I think it is a somewhat common misconception that the intention of Haskell is to eradicate side effects and mutable structures. That is not the case. Effects are fact of (computing) life — we have to deal with them.
However, it is important to control effects. The special feature of Haskell is support for *statically* controlling effects.
@Bob: Chris Okasaki’s got that one pretty well covered with “Purely Functional Data Structures”, but sometimes, you get cases where a mutable data structure is exactly what you need. As Don and Manuel pointed out, using those structures in a safe way is what makes Haskell the world’s finest imperative programming language ™.
Is it possible to implement the equivalent of the Judy array library in Haskell and match the performance of C code?
Here is a somewhat critical about about judy: http://nothings.org/computer/judy/
@solrize POSIWID :-)
Every last time I hear about the wonders of Haskell, I hear one thing – immutable data is wonderful!
As an associated detail, I often also hear things like “the compiler does wonderful optimisations that make immutable data as fast, if not faster, than mutable data.”
If I mention something like “actually, Haskell has lots and lots of mutable state, it just gets isolated into its own sections” then I get told that I’m wrong, and that actually immutable data is perfect and fast.
If it’s a “common misconception” then its one that Haskell fans seem quite fond of.
Nice work. Have you tested your implementation with less random data? I’d expect most hash maps to perform ok with well distributed keys, but they can fall apart when given some structure.

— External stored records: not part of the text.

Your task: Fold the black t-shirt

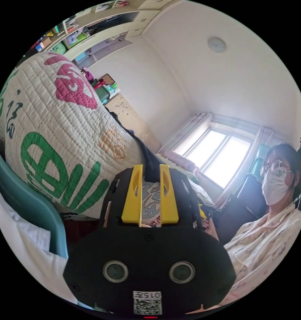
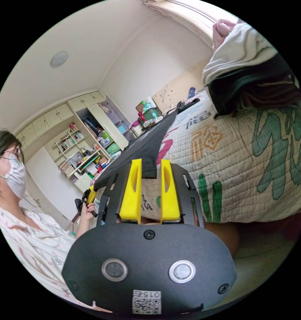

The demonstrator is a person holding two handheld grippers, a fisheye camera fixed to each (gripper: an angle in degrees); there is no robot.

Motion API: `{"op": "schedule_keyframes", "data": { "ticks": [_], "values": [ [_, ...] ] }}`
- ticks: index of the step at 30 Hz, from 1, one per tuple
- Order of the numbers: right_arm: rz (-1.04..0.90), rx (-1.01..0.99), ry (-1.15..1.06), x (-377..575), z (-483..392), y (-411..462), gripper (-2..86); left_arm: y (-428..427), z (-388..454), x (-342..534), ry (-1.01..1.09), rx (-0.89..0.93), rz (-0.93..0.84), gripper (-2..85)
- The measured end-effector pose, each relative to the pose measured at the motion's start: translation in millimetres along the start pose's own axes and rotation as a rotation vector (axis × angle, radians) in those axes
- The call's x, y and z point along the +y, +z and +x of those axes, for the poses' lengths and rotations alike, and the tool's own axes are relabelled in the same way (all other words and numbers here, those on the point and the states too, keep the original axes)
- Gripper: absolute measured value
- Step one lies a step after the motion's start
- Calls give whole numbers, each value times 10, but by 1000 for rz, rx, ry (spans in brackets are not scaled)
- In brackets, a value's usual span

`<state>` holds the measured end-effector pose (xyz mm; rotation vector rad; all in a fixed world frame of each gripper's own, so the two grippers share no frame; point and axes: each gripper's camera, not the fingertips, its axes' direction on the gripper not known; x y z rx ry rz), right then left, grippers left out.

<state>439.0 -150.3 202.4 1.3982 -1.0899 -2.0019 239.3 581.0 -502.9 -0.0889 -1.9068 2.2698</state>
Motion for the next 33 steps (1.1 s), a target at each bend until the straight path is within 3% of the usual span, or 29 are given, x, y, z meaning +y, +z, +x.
{"op": "schedule_keyframes", "data": {
  "ticks": [4,13,21,28,33],
  "values": [
    [-71,-7,-26,36,-154,128,51,70,-30,77,18,8,-8,46],
    [55,0,16,174,-525,-28,1,221,-68,352,68,15,32,-3],
    [-10,136,32,388,-966,290,-4,851,154,883,194,-273,-40,-4],
    [-37,101,2,435,-1436,418,2,1371,178,1289,205,-287,-98,4],
    [69,180,-89,180,-1952,161,25,1515,450,1459,280,-375,-64,28]
  ]
}}
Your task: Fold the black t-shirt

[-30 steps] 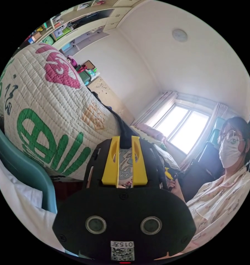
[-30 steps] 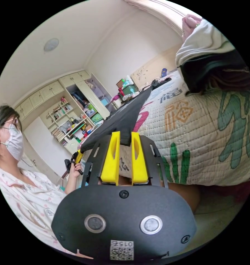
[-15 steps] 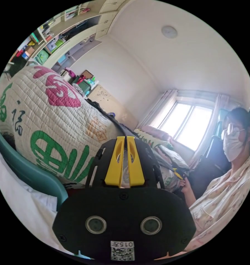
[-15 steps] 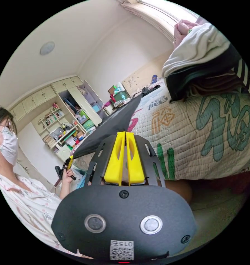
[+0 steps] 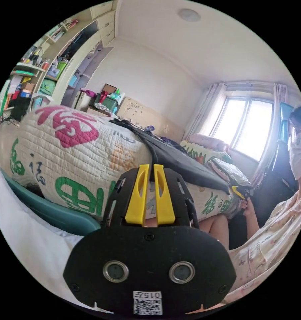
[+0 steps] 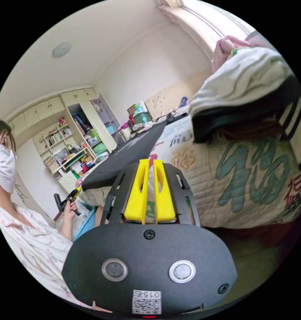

Sam, certainly, most hash implementations can be defeated with hostile key selection:
However, hashing is great for the wide class of applications that only deal with friendly data.
Don, any chance of supporting Judy’s string keys (JudyS and JudyHS types)? Those handle collision resolution and so forth, helping common use cases that aren’t so easy with JudyL by itself.
I second solrize’s inquiry about an implementation supporting String (Data.ByteString, Data.Text) keys.
Would it be difficult to do? I’d happily implement it myself, if I had any idea how to, not having coded against the FFI. Might someone more clueful than I be willing to mentor me in creating such a wrapper?
(Until them, I’m afraid I’ve resorted to OCaml for those utilities that require a fast hashmap-like store.)